Items from a dataset:
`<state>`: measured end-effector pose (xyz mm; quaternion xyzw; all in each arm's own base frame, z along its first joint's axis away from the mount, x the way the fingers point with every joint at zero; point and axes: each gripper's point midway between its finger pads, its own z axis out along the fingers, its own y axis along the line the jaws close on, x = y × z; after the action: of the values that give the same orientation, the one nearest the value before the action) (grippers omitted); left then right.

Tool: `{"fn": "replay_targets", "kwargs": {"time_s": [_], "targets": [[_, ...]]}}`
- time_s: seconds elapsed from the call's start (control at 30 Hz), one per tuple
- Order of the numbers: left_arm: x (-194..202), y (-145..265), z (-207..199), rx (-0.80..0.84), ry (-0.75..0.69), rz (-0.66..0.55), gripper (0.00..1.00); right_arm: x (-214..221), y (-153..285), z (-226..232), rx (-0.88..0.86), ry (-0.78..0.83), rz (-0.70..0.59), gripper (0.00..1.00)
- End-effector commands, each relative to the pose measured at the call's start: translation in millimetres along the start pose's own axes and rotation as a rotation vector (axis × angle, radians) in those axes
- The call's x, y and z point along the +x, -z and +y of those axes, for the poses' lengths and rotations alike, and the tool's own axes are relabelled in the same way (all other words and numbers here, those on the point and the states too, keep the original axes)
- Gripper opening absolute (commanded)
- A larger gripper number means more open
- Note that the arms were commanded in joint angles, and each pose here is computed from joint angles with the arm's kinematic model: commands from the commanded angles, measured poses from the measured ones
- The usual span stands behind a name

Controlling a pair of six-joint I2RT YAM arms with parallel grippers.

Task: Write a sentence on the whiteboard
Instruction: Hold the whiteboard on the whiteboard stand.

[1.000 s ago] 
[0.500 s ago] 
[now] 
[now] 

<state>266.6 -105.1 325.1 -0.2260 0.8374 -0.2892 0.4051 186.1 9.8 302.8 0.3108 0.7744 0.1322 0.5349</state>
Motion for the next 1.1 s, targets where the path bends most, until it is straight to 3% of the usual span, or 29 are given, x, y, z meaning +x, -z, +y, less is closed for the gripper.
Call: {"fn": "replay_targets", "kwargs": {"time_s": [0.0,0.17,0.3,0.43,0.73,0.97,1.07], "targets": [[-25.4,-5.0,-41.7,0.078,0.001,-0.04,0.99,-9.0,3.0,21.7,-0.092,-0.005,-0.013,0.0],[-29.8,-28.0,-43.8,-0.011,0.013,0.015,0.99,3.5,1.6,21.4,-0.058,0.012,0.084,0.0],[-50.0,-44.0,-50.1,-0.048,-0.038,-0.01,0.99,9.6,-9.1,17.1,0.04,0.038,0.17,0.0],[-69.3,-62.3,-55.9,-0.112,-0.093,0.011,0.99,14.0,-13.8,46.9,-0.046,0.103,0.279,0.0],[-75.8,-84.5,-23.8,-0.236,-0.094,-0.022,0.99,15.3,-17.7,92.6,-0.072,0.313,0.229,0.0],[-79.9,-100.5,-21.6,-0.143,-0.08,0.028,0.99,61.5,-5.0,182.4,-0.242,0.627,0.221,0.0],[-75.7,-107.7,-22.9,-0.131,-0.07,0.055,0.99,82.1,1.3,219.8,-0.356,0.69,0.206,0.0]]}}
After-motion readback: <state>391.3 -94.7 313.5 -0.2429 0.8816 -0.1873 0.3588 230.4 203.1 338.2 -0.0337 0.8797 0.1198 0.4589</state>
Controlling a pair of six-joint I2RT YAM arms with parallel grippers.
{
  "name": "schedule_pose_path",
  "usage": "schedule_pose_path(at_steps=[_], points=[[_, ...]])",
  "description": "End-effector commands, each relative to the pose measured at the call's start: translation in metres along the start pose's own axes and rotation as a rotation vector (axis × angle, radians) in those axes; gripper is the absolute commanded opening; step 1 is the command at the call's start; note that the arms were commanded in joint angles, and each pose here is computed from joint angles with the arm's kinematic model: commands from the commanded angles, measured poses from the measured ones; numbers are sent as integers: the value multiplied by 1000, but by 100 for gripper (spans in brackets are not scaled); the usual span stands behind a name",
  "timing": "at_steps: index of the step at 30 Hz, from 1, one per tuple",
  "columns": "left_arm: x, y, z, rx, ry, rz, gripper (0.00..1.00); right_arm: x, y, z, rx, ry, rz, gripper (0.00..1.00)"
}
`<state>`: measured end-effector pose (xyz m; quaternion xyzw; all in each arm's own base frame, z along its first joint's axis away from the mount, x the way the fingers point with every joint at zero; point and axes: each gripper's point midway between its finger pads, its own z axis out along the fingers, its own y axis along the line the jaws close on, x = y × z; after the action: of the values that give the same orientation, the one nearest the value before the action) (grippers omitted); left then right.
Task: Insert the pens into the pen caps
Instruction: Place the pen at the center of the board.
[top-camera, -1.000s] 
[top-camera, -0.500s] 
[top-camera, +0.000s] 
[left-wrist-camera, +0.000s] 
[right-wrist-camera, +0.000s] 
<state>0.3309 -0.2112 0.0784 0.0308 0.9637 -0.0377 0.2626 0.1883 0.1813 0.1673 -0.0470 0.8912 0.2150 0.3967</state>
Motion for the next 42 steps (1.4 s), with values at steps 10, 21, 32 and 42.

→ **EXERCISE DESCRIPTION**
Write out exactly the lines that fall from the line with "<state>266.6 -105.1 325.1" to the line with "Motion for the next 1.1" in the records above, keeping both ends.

→ **RESULT OF THE EXERCISE**
<state>266.6 -105.1 325.1 -0.2260 0.8374 -0.2892 0.4051 186.1 9.8 302.8 0.3108 0.7744 0.1322 0.5349</state>
Motion for the next 1.1 s, targets where the path bends most, until it is straight to 3% of the usual span, or 29 are given, x, y, z meaning +x, -z, +y, less is closed for the gripper.

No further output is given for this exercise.